I rubbed my chin; the simple roughness of the stubble felt comforting against my hand.

“Or what if you wrote it off as a loss somehow? You do all sorts of experiments, right?”

I nodded.

“So come up with some creative research, some destructive testing. Put a note in the inventory database or the files or wherever—‘body destroyed’ or some such.”

“So what good does the body do you if I destroy it?”

“Jesus, Bill, you’ve got a Ph.D., don’t be a dumb-ass. You don’t actually destroy the body, you justsay you did. Creative accounting.”

“And then what?”

“You send it to Tissue Sciences. It helps train surgeons, repair tendons, rebuild spines, all sorts of good things.”

“Sounds great,” I said, “but unless I misunderstand you, you’re asking me to falsify records and steal state property. Tell me why I should take those risks. To borrow a phrase from your Las Vegas presentation, let’s talk financial incentives.”

“How about ten thousand a body? Would that be sufficient incentive?”

“I’ll need to think about it,” I said. “I feel a little like a peasant selling a kidney. If things go wrong, they can go really wrong. What’s the fair-market rate for kidneys in Pakistan?”

“Twenty grand and some change.” He said it quickly and matter-of-factly, like a man who had firsthand knowledge of the subject. “But you don’t look like you’ve got starving kids. And I’m not asking you to sell part of your own body.”

“No. You’re asking me to sell part of my soul.”

He tapped the manila envelope. “You already did.” He smiled slightly, then got out of the truck, closed the door, and walked away.
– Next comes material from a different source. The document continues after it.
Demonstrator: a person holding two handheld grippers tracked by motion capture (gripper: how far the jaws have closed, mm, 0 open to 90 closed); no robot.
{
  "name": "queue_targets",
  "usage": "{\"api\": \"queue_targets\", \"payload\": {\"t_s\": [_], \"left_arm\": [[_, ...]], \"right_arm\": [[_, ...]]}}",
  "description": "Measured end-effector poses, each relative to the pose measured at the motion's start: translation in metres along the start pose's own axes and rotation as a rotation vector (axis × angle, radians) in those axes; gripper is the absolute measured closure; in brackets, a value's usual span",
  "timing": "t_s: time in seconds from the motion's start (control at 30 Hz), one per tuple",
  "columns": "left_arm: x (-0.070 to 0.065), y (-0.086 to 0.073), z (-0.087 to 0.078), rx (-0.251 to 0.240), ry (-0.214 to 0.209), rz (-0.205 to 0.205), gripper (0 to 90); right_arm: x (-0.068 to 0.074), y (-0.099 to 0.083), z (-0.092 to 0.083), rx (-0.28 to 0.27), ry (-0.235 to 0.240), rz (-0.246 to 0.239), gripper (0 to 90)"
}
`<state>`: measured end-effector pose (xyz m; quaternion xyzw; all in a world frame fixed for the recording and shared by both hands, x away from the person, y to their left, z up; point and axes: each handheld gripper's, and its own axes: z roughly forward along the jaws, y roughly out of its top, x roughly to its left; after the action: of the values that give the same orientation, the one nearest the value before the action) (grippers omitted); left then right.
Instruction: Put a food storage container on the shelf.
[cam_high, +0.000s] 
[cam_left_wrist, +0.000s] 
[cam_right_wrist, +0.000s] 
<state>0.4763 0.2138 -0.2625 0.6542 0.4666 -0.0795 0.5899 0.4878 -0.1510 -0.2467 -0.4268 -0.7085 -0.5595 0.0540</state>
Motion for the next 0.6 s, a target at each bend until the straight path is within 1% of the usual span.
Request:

SUNDOWN FOUND ME HEADING WEST
on I-40, driving into the sun for the second time that day. The ice in the coolers had begun to melt. As I entered the serpentine stretch through the mountains, I could hear the ice and water and arms—the laid-open, tinkered-on, stitched-up arms—sloshing with each sway of the truck. And every slosh seemed the hiss of a serpent.

CHAPTER 33

I WAS STILL WAY BEHIND ON MY SLEEP AND WAY
ahead on my stress Monday morning as I prepared to teach my ten o’clock Intro to Forensic Anthropology class. The topic of the day was forensic odontology: making positive identifications on the basis of unique features in teeth. TheCSI

-viewing public tended to regard DNA testing as far superior to any other method of identification, but I still considered dental records a powerful and often far faster means of identification. I’d chosen three cases to illustrate the point. The first involved a missing toddler, a two-year-old girl who disappeared one night while her uncle was babysitting. Eight months after she vanished, a pair of hunters found a small skull in a nearby stream beside a cow pasture. The skull was missing most of its teeth, but when I went to the scene and sifted the sands of the streambed, like a prospector panning for gold, I managed to find most of the teeth that had fallen from the skull. The missing two-year-old had never been to the dentist, so there were no dental records for comparison. There was, however, a photograph: a snapshot showing the girl grinning at the camera. And in her grin I glimpsed distinctive notches at the corners of her four upper incisors—unique, identifying notches that matched the teeth I’d found. The second case was the murder of a state police officer, gunned down in his driveway late one night after he finished his shift on duty. Investigators suspected he’d been shot by his brother-in-law, but the only evidence linking the suspect to the crime was a wooden cigar tip, found in the grass near the death scene. The tip bore deep indentations—bite marks—which meshed perfectly, it turned out, with the teeth of the suspect.